• Try it
Could you filter the records below down to the lines that include the word "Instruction"?

• Exercise materials
[Start of section]

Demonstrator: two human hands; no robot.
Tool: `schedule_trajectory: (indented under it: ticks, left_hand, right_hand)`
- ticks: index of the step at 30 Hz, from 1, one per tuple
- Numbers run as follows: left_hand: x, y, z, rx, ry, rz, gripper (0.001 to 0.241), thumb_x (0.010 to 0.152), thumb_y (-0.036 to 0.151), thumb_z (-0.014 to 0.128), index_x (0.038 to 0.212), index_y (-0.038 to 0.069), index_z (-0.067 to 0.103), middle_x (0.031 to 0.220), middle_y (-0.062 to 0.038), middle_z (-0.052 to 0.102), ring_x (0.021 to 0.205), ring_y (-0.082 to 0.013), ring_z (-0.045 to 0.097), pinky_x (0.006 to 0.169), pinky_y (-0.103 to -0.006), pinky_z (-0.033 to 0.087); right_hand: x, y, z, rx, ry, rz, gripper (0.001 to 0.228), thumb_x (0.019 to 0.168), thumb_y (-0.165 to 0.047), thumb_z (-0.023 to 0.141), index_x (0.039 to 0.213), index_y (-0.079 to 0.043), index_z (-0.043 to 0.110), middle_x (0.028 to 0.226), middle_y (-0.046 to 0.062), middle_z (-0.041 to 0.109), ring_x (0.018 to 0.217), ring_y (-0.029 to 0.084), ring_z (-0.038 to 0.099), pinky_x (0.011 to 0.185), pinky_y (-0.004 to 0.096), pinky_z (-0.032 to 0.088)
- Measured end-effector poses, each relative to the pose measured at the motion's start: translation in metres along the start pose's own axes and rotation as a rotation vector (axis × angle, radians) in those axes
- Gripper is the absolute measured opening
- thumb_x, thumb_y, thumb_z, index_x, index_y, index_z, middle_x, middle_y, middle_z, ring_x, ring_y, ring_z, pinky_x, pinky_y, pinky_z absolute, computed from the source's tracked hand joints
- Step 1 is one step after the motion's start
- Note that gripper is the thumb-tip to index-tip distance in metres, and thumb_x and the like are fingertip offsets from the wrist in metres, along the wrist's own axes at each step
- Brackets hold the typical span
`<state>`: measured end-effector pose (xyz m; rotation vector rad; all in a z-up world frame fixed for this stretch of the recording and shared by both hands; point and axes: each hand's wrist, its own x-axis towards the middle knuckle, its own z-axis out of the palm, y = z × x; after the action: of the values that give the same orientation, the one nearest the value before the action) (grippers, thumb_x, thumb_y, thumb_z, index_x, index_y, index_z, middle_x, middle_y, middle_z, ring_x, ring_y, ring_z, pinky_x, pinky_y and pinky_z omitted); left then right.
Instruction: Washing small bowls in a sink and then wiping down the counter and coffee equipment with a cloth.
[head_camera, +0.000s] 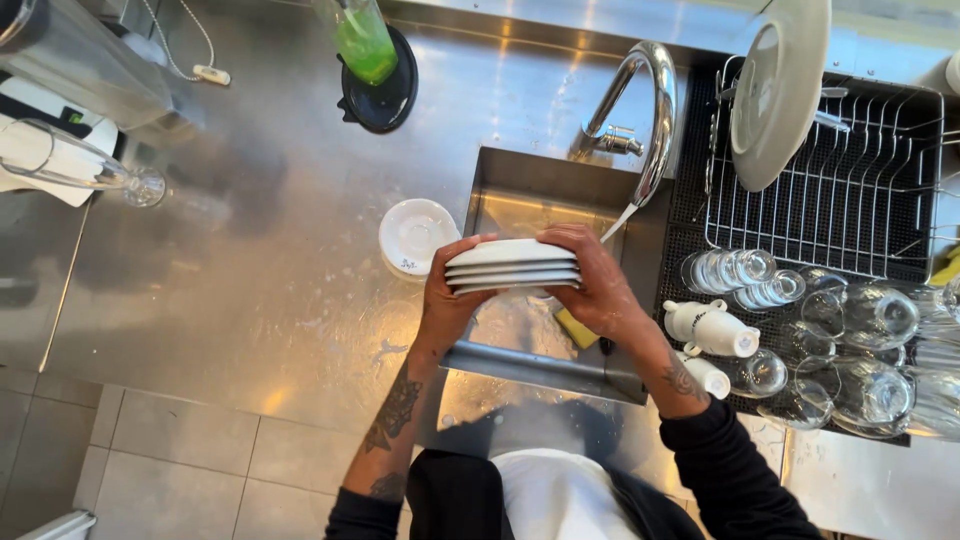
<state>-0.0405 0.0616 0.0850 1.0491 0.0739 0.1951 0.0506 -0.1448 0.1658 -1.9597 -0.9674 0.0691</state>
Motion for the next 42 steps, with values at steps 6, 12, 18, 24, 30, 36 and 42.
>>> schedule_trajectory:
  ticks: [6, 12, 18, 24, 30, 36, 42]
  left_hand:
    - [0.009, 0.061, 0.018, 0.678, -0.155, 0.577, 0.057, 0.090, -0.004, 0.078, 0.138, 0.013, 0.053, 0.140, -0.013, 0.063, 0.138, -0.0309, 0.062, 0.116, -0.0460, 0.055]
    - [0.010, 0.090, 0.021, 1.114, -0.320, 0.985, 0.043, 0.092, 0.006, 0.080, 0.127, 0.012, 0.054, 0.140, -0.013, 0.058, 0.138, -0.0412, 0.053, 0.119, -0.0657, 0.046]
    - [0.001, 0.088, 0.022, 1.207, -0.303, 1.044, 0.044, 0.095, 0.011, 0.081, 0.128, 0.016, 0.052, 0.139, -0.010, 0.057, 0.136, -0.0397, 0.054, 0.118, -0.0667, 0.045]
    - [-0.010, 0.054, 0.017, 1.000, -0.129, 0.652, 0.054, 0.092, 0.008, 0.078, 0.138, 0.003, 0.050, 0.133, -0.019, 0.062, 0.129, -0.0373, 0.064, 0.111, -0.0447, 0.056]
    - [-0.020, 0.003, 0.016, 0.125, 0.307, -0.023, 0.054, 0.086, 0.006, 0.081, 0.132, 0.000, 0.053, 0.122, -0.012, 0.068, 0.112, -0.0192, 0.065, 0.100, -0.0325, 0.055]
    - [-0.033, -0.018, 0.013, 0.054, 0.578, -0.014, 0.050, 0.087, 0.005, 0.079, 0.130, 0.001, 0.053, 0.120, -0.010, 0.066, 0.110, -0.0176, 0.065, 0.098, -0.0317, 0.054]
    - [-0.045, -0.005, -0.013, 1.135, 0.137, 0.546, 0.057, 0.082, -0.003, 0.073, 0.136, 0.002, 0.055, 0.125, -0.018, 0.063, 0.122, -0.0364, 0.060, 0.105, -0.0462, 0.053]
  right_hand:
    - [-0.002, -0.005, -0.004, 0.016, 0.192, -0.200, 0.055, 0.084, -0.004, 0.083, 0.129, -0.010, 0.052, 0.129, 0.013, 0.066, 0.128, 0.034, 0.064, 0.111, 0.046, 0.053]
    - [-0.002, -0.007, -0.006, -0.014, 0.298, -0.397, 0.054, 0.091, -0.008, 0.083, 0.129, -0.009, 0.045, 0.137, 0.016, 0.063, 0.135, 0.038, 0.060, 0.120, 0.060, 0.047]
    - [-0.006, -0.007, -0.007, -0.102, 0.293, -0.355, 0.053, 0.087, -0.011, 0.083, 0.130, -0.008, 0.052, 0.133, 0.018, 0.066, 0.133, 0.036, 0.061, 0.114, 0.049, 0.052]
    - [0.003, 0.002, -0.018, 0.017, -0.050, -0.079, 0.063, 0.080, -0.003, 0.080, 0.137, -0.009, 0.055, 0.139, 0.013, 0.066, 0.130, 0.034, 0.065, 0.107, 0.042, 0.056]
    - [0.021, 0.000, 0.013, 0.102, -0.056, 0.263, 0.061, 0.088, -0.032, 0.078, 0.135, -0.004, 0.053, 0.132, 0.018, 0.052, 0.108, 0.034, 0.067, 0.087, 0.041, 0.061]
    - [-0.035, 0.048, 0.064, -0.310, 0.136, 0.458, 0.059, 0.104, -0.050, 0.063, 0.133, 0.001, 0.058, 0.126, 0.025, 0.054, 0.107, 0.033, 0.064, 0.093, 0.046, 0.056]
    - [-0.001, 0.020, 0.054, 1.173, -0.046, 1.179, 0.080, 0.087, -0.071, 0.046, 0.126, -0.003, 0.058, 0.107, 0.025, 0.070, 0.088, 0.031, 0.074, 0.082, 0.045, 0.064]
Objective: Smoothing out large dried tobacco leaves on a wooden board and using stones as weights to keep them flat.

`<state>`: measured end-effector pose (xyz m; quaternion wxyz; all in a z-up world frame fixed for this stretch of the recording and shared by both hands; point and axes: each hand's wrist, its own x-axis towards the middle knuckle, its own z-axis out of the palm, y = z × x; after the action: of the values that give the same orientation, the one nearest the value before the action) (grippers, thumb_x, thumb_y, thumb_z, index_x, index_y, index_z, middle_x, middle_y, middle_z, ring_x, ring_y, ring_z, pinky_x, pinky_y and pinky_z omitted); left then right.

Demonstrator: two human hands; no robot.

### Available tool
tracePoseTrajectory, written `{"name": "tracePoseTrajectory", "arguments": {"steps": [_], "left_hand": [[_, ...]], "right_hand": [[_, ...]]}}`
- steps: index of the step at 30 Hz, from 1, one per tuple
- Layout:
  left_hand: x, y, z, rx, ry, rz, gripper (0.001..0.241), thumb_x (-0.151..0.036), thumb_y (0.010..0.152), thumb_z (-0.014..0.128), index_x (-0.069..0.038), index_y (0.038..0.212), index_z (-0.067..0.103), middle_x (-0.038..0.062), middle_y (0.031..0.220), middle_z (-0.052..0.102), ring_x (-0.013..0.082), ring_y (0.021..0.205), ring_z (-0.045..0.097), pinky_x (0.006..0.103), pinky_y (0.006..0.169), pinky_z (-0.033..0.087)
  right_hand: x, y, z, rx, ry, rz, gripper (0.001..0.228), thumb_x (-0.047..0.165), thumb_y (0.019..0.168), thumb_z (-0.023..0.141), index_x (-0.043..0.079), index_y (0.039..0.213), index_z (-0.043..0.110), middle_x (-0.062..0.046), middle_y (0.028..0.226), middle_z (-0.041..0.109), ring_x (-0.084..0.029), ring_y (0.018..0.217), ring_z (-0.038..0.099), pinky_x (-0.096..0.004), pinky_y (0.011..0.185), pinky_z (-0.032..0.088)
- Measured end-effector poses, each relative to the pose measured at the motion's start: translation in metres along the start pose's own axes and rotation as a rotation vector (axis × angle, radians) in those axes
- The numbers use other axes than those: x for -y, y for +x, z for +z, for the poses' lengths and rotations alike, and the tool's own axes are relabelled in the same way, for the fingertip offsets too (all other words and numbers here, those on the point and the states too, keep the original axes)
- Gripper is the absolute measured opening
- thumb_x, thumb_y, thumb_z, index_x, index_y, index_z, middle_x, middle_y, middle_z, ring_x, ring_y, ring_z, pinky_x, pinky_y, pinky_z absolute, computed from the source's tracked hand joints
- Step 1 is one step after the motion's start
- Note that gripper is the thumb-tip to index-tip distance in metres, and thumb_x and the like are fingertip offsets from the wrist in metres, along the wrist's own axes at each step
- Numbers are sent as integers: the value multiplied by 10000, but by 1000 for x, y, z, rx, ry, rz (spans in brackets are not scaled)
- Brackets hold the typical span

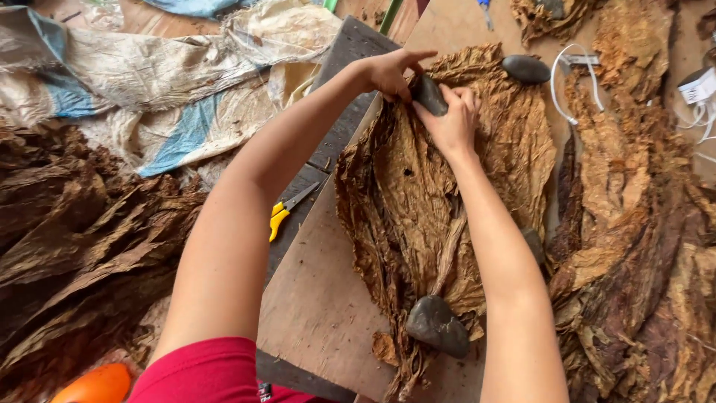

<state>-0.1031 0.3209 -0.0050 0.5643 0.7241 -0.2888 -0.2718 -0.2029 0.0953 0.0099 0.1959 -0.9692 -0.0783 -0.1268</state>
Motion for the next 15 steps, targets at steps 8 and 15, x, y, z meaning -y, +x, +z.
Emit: {"name": "tracePoseTrajectory", "arguments": {"steps": [8, 15], "left_hand": [[-94, -169, 77, -229, 746, 630, 391, -407, 905, 1029, -96, 1085, 873, 92, 1268, 789, 315, 1266, 719, 566, 1182, 614], [-32, -214, 132, 40, 753, 634, 172, -296, 1061, 887, -238, 1218, 922, 113, 1373, 792, 396, 1294, 775, 683, 1177, 562]], "right_hand": [[58, -37, -94, 195, 59, -153, 665, 258, 1197, 738, 19, 1748, 453, -254, 1767, 488, -438, 1583, 423, -655, 1286, 407], [102, -234, -200, 586, 508, -125, 342, 118, 1045, 797, 39, 1378, 802, -185, 1196, 789, -392, 1218, 739, -589, 1138, 583]]}}
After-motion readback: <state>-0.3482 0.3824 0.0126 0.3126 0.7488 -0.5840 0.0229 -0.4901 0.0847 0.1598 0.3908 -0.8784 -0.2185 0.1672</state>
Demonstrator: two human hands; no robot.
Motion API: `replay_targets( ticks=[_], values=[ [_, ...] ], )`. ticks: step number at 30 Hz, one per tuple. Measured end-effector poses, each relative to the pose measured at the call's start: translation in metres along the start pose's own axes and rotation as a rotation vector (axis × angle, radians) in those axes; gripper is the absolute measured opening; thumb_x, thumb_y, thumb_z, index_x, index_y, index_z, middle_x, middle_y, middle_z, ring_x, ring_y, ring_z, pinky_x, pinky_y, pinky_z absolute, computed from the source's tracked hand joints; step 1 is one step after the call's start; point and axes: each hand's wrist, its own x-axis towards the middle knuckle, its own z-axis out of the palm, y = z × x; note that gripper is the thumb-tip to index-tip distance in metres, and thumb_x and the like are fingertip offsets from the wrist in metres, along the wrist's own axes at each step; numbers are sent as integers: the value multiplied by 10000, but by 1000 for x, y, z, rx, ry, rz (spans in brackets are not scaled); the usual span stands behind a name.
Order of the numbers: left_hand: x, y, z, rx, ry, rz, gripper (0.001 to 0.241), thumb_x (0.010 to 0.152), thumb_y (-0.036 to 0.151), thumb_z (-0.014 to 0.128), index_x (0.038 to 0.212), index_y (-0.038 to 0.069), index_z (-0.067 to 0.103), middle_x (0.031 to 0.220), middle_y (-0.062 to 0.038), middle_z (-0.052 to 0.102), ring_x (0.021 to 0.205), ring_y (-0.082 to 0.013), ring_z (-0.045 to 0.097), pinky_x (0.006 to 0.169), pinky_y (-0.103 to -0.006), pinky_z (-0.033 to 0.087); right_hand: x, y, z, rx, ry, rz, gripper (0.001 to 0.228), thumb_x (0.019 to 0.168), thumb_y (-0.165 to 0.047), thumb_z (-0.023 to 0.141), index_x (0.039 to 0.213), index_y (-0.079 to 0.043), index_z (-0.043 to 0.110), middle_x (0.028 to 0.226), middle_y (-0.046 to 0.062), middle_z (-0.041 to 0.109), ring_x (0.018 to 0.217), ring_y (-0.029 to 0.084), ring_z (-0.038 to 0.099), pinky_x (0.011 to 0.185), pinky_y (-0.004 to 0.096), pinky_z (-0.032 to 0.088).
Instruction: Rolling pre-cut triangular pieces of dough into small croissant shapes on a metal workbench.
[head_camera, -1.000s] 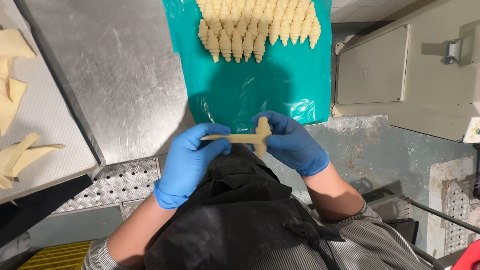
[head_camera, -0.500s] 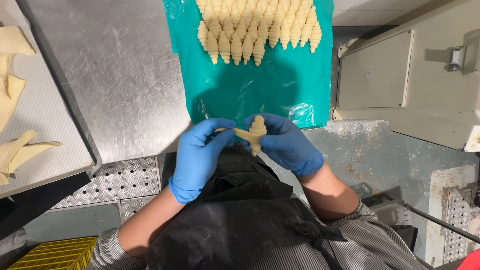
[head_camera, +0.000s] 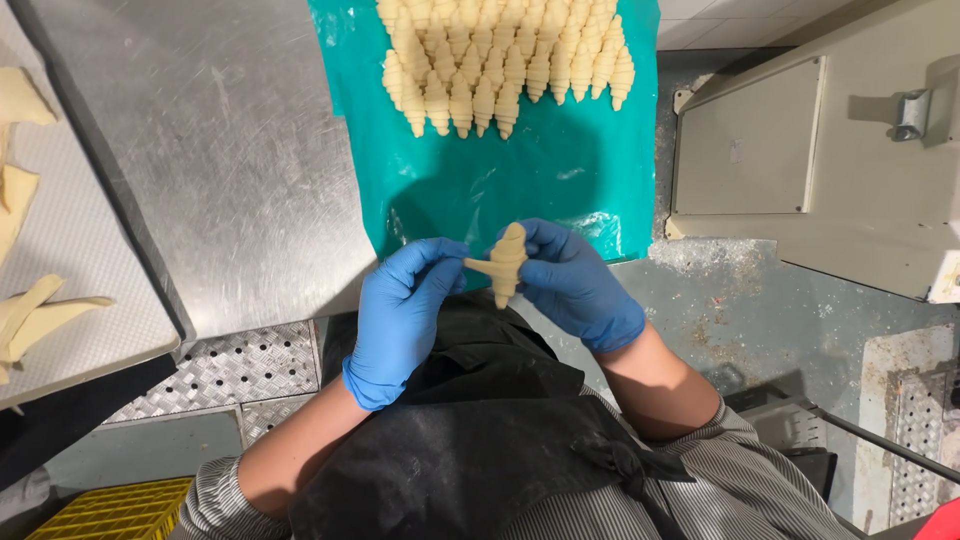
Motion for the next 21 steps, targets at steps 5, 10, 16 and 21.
replay_targets(
  ticks=[5,10,16,21],
  values=[
    [18,-16,5,284,63,80,441,874,26,758,1279,48,585,1118,-45,644,852,-97,587,733,-228,561,7,10,-10,-62,-211,8,389,1055,41,681,1428,92,585,1266,219,685,1067,297,692,976,428,577],
    [17,-31,-22,93,98,65,471,959,21,700,1395,56,528,1298,-69,565,1062,-125,569,917,-258,508,78,-31,-39,-289,158,-234,387,975,-94,697,1324,37,590,1206,130,702,1085,217,703,950,365,589],
    [14,-38,-41,18,185,-101,414,995,90,620,1397,57,530,1329,-59,598,1061,-128,606,902,-280,535,189,-18,-147,-804,506,-612,333,1004,-102,704,1278,80,649,1236,174,669,1022,205,695,896,327,576],
    [0,-47,-58,-39,236,-135,415,1022,107,578,1430,55,521,1301,-72,622,1021,-146,627,943,-290,549,197,10,-132,-1421,747,-691,343,1084,-132,640,1407,-17,638,1425,201,559,1267,302,633,1112,377,536]
  ],
)
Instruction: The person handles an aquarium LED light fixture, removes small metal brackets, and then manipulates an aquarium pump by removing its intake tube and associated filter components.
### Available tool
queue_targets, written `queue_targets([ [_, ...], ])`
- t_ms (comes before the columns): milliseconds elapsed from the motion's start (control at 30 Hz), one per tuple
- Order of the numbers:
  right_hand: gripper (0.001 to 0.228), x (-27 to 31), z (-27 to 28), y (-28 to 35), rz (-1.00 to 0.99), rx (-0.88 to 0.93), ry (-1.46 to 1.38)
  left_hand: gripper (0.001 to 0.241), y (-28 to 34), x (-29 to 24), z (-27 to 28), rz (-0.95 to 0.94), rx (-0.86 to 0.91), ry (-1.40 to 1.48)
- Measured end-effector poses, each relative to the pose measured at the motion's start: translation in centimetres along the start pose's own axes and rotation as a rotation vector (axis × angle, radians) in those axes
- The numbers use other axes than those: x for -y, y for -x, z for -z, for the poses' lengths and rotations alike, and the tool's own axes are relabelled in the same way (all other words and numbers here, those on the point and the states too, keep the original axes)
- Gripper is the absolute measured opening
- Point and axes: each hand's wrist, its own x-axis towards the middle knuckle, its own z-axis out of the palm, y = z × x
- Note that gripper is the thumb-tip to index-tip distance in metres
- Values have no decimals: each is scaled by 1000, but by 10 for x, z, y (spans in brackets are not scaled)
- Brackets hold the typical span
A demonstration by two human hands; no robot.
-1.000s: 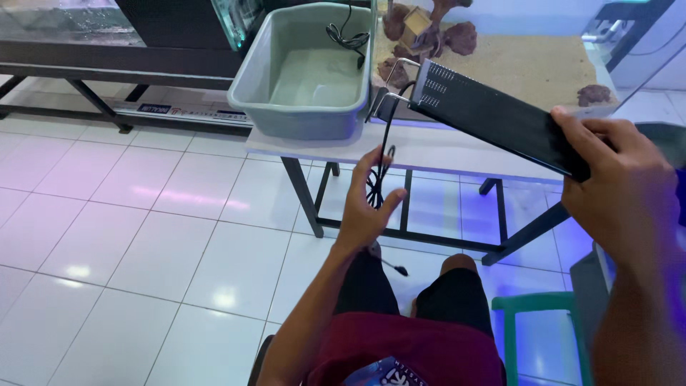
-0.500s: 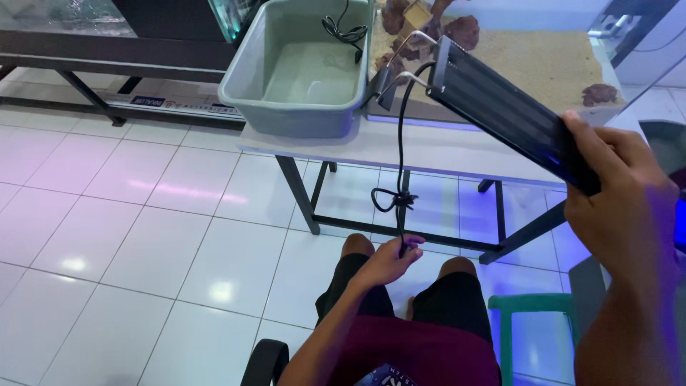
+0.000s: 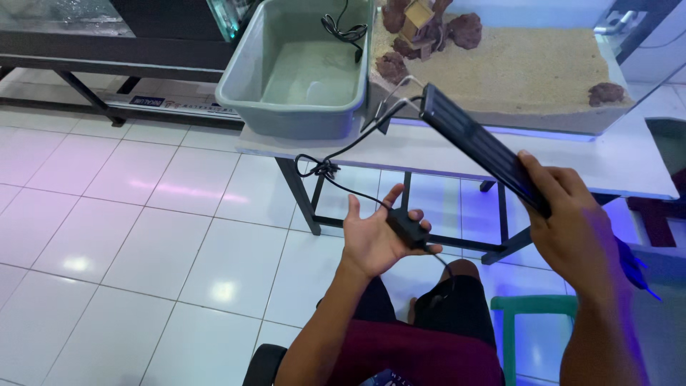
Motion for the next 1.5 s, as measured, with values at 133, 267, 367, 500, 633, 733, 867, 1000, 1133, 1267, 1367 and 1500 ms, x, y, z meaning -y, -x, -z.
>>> queue_targets([
  [133,73,-10,-2,5,-2,34,13,119,-3,-26,9,9,81,92],
  [267,79,-31,-4,9,90,-88,26,111,-1,-49,15,-45,34,148],
  [367,79,-38,2,10,120,-140,34,103,3,-59,8,-129,-122,130],
  [500,81,-52,5,11,171,-197,134,95,2,-77,19,-172,-81,52],
  [633,87,-63,7,12,145,-133,327,88,5,-75,-15,-309,-238,41],
  [733,92,-75,0,15,145,-133,352,99,7,-78,-25,-430,-449,92],
  [867,92,-78,-4,16,136,-153,513,90,6,-78,-19,-484,-283,-57],
  [1000,95,-72,-10,16,107,-170,458,103,2,-69,-22,-493,-384,-135],
  [1133,97,-70,-14,17,73,-142,421,130,-2,-56,-26,-542,-406,-193],
  [1267,99,-69,-16,19,67,-140,421,117,-6,-50,-10,-587,-261,-295],
  [1367,99,-62,-15,19,78,-125,420,74,-13,-45,1,-611,-189,-314],
  [1500,100,-49,-19,19,133,-115,337,55,-20,-39,10,-564,-89,-395],
])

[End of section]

• Response to this exercise
Instruction: Washing small bowls in a sink and then wiping down the counter and coffee equipment with a cloth.
Instruction: Rolling pre-cut triangular pieces of dough into small croissant shapes on a metal workbench.
Instruction: The person handles an aquarium LED light fixture, removes small metal brackets, and then manipulates an aquarium pump by removing its intake tube and associated filter components.

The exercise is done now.